Every line from the first in the listing below to the line containing "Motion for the" is to be repeated exactly, and no line past it.

### SUPPLIED MATERIAL
——

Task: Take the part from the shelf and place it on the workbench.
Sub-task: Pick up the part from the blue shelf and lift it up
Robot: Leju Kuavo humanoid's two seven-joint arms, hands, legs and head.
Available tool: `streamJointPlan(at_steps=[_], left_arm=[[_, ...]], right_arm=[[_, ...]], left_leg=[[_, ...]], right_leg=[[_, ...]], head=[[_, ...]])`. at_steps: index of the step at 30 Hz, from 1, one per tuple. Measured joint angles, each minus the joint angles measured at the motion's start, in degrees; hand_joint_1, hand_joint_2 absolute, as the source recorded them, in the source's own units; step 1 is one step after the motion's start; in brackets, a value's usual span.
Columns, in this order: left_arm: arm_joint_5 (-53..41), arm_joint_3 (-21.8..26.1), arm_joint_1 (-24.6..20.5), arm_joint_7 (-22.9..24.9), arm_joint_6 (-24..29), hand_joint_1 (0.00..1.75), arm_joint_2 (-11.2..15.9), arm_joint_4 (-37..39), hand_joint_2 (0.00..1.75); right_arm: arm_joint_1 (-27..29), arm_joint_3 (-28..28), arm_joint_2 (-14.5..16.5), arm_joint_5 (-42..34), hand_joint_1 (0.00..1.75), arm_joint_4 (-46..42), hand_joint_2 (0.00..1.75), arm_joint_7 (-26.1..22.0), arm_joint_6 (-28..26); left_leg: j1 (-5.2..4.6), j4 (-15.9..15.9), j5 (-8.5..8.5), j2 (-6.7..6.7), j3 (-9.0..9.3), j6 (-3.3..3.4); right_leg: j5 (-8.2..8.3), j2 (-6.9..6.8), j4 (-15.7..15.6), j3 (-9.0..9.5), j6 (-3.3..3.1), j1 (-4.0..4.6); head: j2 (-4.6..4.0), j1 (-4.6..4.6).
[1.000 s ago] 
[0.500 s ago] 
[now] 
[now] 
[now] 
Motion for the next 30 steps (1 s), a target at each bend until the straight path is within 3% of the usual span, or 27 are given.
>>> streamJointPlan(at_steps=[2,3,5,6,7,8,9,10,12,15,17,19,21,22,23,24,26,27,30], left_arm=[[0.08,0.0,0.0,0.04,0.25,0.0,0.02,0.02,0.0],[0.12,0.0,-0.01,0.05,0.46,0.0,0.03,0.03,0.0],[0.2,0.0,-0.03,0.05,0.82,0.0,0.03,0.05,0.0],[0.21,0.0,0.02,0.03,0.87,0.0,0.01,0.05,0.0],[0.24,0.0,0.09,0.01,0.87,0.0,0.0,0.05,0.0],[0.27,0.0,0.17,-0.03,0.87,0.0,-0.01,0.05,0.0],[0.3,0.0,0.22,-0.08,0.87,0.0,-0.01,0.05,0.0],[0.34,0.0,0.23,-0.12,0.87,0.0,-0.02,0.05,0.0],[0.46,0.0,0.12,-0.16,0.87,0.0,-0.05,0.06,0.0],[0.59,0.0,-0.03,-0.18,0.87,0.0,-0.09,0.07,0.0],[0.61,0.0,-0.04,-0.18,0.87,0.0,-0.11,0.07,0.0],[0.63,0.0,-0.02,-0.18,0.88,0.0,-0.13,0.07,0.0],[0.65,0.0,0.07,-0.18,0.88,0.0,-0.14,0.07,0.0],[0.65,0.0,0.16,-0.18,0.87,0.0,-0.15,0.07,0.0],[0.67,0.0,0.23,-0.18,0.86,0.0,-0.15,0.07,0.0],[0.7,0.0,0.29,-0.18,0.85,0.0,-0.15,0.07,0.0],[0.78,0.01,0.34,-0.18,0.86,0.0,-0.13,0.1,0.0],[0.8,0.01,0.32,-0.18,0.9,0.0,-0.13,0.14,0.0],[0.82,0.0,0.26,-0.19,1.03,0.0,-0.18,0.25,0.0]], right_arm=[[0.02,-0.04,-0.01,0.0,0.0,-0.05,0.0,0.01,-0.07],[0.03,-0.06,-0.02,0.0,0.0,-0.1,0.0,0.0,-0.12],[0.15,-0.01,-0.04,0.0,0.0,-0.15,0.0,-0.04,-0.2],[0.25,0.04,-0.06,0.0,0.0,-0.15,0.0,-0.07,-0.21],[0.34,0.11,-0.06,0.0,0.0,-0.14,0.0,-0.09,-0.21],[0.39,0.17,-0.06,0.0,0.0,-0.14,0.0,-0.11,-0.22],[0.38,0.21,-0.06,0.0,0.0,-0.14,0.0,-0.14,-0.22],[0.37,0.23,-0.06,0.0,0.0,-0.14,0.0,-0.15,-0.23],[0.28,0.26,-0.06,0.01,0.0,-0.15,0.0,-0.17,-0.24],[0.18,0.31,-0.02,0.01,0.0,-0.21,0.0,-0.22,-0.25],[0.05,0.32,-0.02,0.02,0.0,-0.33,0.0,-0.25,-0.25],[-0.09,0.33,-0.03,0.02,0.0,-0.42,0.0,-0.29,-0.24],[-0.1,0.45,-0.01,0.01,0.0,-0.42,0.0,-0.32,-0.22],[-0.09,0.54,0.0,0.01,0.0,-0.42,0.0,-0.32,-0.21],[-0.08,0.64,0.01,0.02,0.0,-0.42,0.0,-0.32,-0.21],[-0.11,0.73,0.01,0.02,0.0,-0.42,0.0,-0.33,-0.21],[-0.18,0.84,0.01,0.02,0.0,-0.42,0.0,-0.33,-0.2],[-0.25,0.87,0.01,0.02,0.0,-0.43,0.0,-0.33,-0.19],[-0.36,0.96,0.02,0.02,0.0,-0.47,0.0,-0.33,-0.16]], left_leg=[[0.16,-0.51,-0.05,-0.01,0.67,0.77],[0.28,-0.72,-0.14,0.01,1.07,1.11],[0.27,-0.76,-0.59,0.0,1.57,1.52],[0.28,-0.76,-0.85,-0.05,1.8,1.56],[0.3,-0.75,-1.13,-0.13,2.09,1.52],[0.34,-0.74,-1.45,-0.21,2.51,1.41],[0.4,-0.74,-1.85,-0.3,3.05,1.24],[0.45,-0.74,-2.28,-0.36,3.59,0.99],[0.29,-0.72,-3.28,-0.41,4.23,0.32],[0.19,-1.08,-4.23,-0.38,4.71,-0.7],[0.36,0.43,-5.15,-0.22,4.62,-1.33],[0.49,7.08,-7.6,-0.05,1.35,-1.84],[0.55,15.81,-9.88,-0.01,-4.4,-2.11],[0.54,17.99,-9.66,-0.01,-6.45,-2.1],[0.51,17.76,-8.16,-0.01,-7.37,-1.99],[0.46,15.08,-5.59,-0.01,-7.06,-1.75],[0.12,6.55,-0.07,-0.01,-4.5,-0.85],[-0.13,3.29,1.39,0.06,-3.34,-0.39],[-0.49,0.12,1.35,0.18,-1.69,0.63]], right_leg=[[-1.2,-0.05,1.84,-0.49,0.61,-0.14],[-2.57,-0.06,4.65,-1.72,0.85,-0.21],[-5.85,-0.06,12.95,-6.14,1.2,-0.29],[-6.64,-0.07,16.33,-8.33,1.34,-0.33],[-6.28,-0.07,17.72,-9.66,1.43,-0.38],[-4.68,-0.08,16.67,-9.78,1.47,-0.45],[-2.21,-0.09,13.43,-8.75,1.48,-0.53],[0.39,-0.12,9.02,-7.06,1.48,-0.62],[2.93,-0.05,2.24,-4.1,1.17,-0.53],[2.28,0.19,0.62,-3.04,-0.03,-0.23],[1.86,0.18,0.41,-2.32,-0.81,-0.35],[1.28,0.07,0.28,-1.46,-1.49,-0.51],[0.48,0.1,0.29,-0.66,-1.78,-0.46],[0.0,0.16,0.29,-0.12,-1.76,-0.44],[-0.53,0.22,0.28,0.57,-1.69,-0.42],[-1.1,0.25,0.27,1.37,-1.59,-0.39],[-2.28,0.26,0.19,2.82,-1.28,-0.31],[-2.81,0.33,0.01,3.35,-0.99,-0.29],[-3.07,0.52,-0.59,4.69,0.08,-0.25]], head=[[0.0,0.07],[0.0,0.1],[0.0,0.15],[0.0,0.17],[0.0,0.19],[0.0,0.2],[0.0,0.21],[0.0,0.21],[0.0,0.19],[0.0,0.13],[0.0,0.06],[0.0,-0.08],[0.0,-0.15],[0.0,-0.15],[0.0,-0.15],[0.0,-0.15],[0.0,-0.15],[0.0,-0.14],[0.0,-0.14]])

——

### RESPONSE FOR THIS EXERCISE
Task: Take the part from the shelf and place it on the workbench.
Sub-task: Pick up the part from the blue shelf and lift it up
Robot: Leju Kuavo humanoid's two seven-joint arms, hands, legs and head.
Available tool: `streamJointPlan(at_steps=[_], left_arm=[[_, ...]], right_arm=[[_, ...]], left_leg=[[_, ...]], right_leg=[[_, ...]], head=[[_, ...]])`. at_steps: index of the step at 30 Hz, from 1, one per tuple. Measured joint angles, each minus the joint angles measured at the motion's start, in degrees; hand_joint_1, hand_joint_2 absolute, as the source recorded them, in the source's own units; step 1 is one step after the motion's start; in brackets, a value's usual span.
Columns, in this order: left_arm: arm_joint_5 (-53..41), arm_joint_3 (-21.8..26.1), arm_joint_1 (-24.6..20.5), arm_joint_7 (-22.9..24.9), arm_joint_6 (-24..29), hand_joint_1 (0.00..1.75), arm_joint_2 (-11.2..15.9), arm_joint_4 (-37..39), hand_joint_2 (0.00..1.75); right_arm: arm_joint_1 (-27..29), arm_joint_3 (-28..28), arm_joint_2 (-14.5..16.5), arm_joint_5 (-42..34), hand_joint_1 (0.00..1.75), arm_joint_4 (-46..42), hand_joint_2 (0.00..1.75), arm_joint_7 (-26.1..22.0), arm_joint_6 (-28..26); left_leg: j1 (-5.2..4.6), j4 (-15.9..15.9), j5 (-8.5..8.5), j2 (-6.7..6.7), j3 (-9.0..9.3), j6 (-3.3..3.4); right_leg: j5 (-8.2..8.3), j2 (-6.9..6.8), j4 (-15.7..15.6), j3 (-9.0..9.5), j6 (-3.3..3.1), j1 (-4.0..4.6); head: j2 (-4.6..4.0), j1 (-4.6..4.6).
[1.000 s ago] 
[0.500 s ago] 
[now] 
[now] 
[now] 
Motion for the next 30 steps (1 s), a target at each bend until the straight path is within 3% of the usual span, or 27 are given.

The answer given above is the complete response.